Five years ago, relatives of 30-year-old Ontario Billups demanded to know why he was killed at about 8:30 p.m. on a Saturday night in December 2010 in the 8100 block of South Ashland. They suspected then that the female officer who shot Billups may have fired in haste out of fear after a string of recent murders of Chicago police officers.

Billups, of the 6600 block of South Seeley, was declared dead at the scene, where bloodstains remained in the snow the following morning.

Tactical officers assigned to the Gresham District first spotted Billups in the passenger seat of a car, apparently conducting a drug deal, according to a police statement issued at the time.

When officers approached and announced themselves, Billups was inside the car, hiding his hands inside a jacket, the statement said. Billups refused to show his hands despite ”numerous demands” from the officers.

As Billups exited the car, he made an “aggressive movement” and an officer, ”in fear of her life,” pulled the trigger, the statement said.

Billups—known to pals as ”Long Long” because of his lanky 6-foot-2 frame—had a felony drug conviction for dealing cocaine in 1999 and was sentenced to seven years behind bars after pleading guilty to attempted murder in 2003, records show.

But relatives said he had recently earned his G.E.D., was trying to turn his life around, and wouldn’t have threatened a police officer.

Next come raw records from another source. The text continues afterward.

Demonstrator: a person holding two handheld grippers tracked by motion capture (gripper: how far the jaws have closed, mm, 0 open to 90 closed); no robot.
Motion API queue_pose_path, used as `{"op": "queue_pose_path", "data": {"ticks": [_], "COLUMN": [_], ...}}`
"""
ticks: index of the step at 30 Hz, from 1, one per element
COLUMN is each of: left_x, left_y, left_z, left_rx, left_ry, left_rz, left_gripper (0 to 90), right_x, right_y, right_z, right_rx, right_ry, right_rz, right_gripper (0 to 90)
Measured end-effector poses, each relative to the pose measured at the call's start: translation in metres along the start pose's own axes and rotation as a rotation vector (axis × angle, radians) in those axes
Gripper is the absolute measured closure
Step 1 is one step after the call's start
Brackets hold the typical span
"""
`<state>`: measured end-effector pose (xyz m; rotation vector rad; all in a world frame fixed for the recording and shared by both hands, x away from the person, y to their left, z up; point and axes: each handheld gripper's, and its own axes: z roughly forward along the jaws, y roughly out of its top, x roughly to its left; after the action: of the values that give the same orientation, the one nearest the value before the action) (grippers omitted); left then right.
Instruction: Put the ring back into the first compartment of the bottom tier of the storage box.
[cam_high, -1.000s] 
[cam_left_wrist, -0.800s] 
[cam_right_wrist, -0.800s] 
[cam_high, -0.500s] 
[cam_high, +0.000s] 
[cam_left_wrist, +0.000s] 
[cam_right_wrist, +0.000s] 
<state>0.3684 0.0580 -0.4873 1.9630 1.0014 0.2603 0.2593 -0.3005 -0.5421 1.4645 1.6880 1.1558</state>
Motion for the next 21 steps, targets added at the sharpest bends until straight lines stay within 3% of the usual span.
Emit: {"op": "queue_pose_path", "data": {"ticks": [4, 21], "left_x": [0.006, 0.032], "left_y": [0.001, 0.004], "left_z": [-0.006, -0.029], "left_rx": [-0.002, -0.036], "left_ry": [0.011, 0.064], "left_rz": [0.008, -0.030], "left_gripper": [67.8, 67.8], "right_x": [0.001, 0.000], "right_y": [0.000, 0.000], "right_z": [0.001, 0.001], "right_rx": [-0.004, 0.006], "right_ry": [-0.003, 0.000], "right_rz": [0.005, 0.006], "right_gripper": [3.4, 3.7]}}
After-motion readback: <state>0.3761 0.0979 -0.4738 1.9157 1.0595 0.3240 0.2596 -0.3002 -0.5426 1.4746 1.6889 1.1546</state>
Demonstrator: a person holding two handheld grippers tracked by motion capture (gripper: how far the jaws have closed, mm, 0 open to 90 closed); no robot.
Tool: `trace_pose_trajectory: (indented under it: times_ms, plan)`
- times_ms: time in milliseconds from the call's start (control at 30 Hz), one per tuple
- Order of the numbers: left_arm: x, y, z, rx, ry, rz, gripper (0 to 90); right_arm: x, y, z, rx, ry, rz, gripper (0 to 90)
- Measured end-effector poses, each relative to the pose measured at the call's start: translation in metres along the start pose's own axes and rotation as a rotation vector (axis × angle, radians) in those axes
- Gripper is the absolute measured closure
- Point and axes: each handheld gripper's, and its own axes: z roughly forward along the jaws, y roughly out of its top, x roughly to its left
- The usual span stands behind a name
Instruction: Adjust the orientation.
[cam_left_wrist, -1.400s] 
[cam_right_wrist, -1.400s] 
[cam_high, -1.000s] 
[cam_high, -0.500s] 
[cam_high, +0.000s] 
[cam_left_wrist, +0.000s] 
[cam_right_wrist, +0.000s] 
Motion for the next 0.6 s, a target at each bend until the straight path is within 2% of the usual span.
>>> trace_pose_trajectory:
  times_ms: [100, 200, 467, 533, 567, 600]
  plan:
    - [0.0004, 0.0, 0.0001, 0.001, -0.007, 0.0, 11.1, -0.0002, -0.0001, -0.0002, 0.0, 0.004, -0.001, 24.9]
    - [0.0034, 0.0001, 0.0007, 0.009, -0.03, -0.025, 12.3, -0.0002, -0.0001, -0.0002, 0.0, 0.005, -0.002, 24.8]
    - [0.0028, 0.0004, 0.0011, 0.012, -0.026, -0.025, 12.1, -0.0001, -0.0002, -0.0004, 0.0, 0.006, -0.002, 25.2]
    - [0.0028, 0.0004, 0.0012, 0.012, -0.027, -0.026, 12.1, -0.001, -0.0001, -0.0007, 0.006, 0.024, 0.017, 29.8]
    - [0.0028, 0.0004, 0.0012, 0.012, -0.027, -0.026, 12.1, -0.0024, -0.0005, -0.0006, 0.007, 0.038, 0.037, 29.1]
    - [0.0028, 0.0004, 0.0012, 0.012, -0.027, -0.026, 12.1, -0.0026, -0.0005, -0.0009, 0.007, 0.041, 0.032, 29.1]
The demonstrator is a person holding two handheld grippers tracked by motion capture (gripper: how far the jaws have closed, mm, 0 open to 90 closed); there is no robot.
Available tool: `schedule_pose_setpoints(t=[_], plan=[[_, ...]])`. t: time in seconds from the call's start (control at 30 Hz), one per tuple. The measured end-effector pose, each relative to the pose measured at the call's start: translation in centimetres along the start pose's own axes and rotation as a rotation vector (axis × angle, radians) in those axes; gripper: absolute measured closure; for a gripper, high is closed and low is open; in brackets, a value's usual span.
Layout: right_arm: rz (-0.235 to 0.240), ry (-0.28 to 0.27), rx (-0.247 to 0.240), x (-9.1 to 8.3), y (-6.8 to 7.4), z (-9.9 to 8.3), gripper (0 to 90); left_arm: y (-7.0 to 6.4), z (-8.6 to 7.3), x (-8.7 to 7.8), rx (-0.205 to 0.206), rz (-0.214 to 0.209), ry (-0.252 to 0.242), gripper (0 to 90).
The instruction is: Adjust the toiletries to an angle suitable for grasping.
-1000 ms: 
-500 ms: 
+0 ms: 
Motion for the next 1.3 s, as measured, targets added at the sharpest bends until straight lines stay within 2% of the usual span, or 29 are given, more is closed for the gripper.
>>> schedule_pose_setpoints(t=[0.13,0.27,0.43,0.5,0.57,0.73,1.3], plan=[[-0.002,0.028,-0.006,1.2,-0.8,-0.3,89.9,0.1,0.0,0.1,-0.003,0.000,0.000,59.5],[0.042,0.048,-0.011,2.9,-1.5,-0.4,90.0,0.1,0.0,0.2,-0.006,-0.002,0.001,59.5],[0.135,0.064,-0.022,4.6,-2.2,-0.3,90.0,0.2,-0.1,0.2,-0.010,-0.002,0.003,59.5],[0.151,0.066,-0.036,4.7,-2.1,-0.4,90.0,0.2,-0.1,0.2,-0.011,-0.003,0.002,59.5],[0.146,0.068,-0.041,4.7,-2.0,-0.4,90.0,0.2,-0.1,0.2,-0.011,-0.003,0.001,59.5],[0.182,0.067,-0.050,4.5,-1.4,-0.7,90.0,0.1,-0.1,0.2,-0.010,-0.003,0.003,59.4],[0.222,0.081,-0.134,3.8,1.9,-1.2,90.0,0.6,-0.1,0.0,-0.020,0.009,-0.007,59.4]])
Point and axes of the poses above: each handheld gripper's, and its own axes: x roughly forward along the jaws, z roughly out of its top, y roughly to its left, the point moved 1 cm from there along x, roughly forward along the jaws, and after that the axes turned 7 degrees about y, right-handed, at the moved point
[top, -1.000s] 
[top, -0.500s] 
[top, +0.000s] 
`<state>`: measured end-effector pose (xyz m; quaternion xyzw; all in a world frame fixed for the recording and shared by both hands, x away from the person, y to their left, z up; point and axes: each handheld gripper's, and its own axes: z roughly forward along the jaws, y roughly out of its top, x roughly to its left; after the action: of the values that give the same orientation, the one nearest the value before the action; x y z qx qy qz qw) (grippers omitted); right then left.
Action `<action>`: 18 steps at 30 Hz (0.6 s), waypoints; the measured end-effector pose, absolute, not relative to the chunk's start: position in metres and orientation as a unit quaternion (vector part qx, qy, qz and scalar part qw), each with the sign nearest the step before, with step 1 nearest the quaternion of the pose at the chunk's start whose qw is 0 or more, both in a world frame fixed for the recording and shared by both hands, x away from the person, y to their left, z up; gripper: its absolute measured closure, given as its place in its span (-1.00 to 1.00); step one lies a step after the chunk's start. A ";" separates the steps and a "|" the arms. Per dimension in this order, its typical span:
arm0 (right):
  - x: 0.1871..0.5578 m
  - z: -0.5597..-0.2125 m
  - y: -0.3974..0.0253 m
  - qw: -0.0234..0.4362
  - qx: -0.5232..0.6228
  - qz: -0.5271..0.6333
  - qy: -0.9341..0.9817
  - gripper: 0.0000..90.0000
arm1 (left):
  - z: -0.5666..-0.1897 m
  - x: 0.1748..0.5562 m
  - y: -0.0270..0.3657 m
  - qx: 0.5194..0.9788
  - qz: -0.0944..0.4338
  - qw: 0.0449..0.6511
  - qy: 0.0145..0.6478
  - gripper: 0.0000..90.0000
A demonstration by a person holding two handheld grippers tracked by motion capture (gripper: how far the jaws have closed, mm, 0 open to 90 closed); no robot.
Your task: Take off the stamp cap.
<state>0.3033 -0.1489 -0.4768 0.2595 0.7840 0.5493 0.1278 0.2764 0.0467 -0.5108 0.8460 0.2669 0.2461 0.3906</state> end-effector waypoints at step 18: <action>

One of 17 brothers and sisters, he had worked on a garbage truck in Jackson, Mississippi, but was unemployed at the time of his death, his family said.

”With all the police killings, I think the officer got scared—she must have been a rookie to shoot an unarmed man,” Billups’ sister, Trevier Jones-Gaines, told the Chicago Sun-Times shortly after her brother’s death.

Then-Police Supt. Jody Weis rejected any suggestion that officers were ”jumpy” or quicker to shoot following the murders of five officers in 2010.

Weis urged people ”not to draw any inference just because a weapon’s not there,” adding that ”officers have to make split-second decisions” and ”oftentimes if you wait for that weapon, you won’t have time to take an action.”

Scott Ando, chief administrator of the Independent Police Review Authority, could not be reached on whether IPRA ever recommended disciplinary action against the officer. Law Department spokesman Bill McCaffrey had no immediate comment.

The latest in a steady string of costly settlements stemming from alleged police abuse is on the agenda for Monday’s meeting of the City Council’s Finance Committee.